Moradores acusam ex-síndica de desviar R$ 160 mil em Maringá
Moradores do Conjunto Sandra Regina, condomínio de classe média com 96 apartamentos em Maringá, denunciaram na Justiça a ex-síndica Alizete Aparecida da Silva Sales, acusada de um rombo de R$ 160 mil. Ela é suspeita de superfaturar despesas, suspender o pagamento dos direitos trabalhistas dos seis funcionários e deixar de quitar contas. Por causa de uma dívida de R$ 9 mil em faturas atrasadas, a Sanepar penhorou mais da metade do terreno onde estão os seis blocos do condomínio.

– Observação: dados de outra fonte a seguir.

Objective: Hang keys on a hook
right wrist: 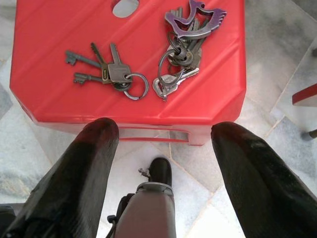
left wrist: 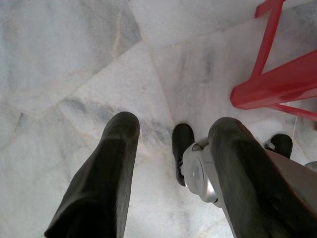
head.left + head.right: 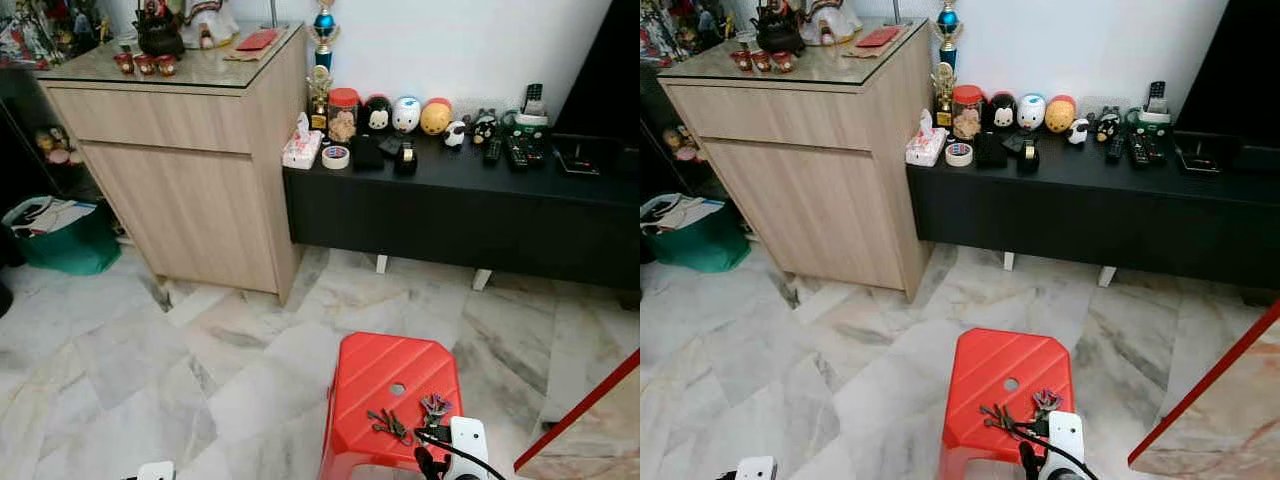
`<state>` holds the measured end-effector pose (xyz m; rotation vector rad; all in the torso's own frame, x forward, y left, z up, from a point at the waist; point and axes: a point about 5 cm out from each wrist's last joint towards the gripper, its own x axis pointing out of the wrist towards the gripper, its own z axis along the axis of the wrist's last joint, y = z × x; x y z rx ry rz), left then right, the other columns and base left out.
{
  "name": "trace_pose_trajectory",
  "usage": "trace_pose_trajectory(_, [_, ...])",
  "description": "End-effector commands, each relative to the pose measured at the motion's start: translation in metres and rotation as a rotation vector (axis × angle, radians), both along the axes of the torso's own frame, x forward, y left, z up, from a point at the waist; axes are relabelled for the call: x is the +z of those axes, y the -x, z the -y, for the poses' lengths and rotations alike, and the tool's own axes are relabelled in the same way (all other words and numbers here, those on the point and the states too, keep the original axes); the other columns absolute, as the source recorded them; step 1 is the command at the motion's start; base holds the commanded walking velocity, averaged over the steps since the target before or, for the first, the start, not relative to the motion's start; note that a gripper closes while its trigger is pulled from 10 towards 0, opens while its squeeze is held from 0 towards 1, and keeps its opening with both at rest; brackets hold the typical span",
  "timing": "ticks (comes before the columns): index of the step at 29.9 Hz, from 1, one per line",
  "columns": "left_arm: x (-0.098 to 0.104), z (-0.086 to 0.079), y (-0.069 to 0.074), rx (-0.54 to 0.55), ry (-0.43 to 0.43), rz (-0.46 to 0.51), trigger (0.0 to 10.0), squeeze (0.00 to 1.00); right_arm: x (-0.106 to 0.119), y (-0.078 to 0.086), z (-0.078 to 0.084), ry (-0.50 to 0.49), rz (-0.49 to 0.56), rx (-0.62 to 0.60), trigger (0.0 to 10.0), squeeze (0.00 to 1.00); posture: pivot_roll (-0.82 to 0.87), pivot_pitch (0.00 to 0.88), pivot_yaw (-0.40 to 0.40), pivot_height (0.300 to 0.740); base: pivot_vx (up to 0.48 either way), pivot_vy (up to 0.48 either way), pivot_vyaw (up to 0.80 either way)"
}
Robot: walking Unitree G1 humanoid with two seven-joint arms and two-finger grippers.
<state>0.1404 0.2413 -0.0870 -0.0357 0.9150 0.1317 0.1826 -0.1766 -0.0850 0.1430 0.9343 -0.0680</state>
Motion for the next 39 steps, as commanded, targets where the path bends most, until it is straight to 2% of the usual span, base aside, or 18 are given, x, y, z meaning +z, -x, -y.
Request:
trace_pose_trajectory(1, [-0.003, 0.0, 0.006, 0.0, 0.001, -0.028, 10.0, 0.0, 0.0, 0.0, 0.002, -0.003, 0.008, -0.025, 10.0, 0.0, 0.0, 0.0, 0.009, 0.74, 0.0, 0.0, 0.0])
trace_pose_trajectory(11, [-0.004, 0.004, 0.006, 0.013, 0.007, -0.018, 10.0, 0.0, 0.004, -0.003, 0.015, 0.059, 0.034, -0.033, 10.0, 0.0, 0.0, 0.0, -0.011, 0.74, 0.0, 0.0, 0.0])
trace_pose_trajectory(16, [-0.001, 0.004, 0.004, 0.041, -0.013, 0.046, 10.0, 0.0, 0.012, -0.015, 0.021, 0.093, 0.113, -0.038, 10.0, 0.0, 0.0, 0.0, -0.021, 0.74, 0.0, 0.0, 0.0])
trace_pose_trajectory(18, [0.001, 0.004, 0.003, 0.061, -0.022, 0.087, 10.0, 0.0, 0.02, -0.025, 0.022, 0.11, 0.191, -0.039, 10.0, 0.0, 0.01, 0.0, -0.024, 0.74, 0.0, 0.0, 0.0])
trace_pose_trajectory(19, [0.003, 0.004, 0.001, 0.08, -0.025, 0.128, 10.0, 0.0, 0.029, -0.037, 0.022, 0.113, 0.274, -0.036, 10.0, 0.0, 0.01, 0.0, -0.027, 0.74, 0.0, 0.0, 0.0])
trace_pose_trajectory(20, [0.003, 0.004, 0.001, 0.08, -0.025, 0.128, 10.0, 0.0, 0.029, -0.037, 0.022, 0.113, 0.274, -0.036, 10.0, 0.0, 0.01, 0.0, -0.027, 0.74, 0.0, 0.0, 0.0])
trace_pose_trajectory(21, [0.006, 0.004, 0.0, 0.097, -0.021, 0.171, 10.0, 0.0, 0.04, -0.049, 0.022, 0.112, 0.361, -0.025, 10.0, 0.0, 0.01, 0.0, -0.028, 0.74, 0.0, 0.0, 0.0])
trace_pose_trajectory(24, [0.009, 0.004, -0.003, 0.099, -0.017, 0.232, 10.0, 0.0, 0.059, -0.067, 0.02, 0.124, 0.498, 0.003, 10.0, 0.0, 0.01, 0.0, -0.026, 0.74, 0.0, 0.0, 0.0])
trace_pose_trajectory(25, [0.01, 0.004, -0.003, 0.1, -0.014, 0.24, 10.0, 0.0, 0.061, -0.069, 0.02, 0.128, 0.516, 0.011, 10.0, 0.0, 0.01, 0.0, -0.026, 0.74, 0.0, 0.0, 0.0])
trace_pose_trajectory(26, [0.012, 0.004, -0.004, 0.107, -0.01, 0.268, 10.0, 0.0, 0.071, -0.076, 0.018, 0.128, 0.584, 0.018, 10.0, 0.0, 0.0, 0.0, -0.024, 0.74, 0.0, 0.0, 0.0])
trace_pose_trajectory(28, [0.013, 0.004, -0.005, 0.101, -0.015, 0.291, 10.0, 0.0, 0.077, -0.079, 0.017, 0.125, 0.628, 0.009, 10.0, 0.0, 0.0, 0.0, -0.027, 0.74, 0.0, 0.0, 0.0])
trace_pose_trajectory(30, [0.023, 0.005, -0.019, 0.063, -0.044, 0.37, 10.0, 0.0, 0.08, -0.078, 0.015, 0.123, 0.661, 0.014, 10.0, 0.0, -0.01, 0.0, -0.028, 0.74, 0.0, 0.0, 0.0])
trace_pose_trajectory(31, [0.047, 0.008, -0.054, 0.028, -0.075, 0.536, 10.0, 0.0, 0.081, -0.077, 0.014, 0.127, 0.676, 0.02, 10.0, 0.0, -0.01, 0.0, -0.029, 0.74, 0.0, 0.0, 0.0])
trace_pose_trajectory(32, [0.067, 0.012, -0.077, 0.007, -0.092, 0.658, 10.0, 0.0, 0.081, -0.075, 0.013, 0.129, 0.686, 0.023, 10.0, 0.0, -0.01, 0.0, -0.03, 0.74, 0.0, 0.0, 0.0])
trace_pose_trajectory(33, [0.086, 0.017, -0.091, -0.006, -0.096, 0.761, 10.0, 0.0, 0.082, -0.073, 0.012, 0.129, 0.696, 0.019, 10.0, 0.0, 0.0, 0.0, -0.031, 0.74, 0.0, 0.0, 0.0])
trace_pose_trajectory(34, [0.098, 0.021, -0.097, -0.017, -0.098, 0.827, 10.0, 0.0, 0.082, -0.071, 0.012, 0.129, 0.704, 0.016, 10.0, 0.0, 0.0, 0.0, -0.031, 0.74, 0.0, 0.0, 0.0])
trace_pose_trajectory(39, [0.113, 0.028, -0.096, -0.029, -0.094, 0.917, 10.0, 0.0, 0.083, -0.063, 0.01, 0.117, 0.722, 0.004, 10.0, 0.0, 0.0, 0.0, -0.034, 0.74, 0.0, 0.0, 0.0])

Alizete Sales é acusada também de não recolher o INSS dos funcionários, débito que com multas já passa de R$ 92 mil. ''Ela superfaturava algumas contas, como aluguel de caçamba ou a cobrança de energia das áreas comuns'', disse o empresário Valdeir Batista Rosa, morador do condomínio.

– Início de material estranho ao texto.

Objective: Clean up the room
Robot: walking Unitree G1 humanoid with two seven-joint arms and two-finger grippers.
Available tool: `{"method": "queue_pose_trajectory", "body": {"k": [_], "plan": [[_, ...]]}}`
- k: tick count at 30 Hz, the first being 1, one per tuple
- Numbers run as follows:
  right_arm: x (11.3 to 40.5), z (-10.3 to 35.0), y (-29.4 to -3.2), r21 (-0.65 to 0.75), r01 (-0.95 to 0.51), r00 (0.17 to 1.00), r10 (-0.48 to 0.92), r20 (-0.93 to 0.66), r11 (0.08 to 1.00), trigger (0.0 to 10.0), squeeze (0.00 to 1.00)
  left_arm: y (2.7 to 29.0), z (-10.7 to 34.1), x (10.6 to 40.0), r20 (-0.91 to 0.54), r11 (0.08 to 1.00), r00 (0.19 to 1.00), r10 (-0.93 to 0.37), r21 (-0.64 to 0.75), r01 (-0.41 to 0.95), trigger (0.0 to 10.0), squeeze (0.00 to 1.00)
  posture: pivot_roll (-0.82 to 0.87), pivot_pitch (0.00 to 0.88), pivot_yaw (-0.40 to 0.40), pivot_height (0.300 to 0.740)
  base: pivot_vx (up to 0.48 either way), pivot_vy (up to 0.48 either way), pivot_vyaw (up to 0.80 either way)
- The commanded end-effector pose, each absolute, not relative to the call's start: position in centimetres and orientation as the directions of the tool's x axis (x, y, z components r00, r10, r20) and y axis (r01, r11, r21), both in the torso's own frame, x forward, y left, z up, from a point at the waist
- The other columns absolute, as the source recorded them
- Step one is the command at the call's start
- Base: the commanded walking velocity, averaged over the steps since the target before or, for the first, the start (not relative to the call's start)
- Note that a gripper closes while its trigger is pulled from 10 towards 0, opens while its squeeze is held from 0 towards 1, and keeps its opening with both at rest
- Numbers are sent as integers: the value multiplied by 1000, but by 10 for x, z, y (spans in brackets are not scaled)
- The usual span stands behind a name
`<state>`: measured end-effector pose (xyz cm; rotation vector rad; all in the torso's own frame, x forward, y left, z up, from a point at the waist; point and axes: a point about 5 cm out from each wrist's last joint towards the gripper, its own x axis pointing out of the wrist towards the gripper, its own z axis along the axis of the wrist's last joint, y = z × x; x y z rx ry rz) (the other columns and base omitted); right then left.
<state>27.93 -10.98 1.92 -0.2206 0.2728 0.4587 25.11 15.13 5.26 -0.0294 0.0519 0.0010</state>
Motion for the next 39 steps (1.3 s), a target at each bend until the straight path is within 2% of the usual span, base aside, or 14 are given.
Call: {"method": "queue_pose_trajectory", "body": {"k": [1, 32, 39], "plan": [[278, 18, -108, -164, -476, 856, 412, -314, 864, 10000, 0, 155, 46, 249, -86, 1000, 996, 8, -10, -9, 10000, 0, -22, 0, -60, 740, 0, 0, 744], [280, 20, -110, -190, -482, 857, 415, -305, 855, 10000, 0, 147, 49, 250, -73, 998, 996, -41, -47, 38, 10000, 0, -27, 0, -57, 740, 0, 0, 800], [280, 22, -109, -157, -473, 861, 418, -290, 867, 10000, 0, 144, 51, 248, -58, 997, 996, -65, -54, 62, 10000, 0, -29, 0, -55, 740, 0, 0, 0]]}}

A acusada, que ficou quase seis anos com síndica, alegou que um grupo ''de seis a oito moradores'' está contra ela ''para ficar com o cargo''. Alizete disse que todas as decisões de deixar de pagar contas e o INSS dos funcionários foram tomadas em assembléias. ''Nem todos os moradores compareciam, mas a decisão é válida'', argumentou.

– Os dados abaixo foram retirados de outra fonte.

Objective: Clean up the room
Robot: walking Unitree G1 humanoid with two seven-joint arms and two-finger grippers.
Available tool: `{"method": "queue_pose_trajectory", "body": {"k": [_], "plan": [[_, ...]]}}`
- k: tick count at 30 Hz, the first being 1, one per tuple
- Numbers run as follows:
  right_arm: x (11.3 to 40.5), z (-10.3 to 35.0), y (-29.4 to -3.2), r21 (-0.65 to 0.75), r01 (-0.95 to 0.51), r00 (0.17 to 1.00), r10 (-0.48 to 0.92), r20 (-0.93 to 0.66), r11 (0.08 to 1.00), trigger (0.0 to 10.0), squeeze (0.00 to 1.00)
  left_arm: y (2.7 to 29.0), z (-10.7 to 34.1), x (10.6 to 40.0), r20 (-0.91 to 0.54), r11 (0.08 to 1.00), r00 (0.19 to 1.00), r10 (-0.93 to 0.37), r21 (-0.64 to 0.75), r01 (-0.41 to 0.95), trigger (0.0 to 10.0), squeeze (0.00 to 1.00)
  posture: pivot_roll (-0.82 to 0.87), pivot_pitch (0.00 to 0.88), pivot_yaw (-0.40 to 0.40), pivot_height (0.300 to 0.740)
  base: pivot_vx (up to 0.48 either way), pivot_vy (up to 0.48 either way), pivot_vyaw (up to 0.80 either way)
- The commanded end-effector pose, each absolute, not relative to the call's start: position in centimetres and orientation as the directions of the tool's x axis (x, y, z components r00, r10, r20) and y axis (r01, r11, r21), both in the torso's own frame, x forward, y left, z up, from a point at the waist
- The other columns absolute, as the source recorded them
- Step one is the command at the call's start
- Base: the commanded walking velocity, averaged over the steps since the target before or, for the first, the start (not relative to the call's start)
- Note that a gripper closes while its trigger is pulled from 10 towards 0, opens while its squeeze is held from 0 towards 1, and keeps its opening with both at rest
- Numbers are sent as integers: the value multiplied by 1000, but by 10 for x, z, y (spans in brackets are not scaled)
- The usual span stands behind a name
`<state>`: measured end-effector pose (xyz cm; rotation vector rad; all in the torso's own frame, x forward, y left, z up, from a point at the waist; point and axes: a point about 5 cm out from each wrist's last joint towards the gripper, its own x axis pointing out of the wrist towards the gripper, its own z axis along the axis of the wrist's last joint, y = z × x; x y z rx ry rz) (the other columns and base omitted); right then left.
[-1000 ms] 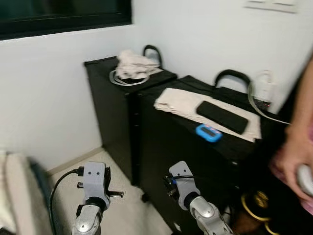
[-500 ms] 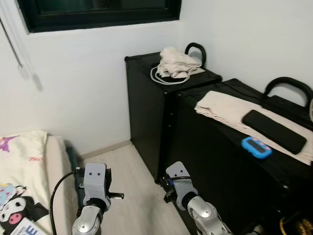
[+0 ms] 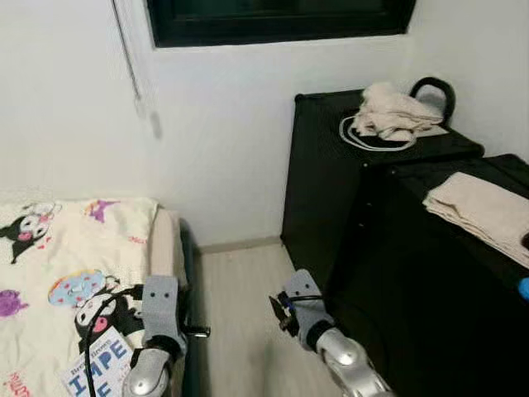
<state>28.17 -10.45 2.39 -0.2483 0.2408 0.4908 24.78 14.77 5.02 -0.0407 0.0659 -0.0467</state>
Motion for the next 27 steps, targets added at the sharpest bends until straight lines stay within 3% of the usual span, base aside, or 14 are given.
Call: {"method": "queue_pose_trajectory", "body": {"k": [1, 14, 27], "plan": [[280, 22, -109, -157, -473, 861, 418, -290, 867, 10000, 0, 144, 51, 248, -58, 997, 996, -65, -54, 62, 10000, 0, -29, 0, -55, 740, 0, 0, 0], [280, 22, -110, -152, -459, 868, 405, -288, 876, 10000, 0, 138, 56, 250, -34, 991, 991, -127, -55, 125, 10000, 0, -35, 0, -48, 740, 0, 0, 0], [281, 21, -111, -147, -456, 868, 402, -290, 878, 10000, 0, 137, 58, 250, -13, 987, 989, -149, -65, 148, 10000, 0, -35, 0, -48, 740, 351, 0, 0]]}}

Como vários moradores foram despejados por atrasar prestações dos apartamentos, a Caixa Econômica Federal assumiu as unidades. ''A Caixa não pagava o condomínio e a gente passava o maior sufoco'', disse ela. A ex-síndica garantiu que os moradores decidiram não pagar a dívida da Sanepar e usar o dinheiro para perfurar um poço artesiano.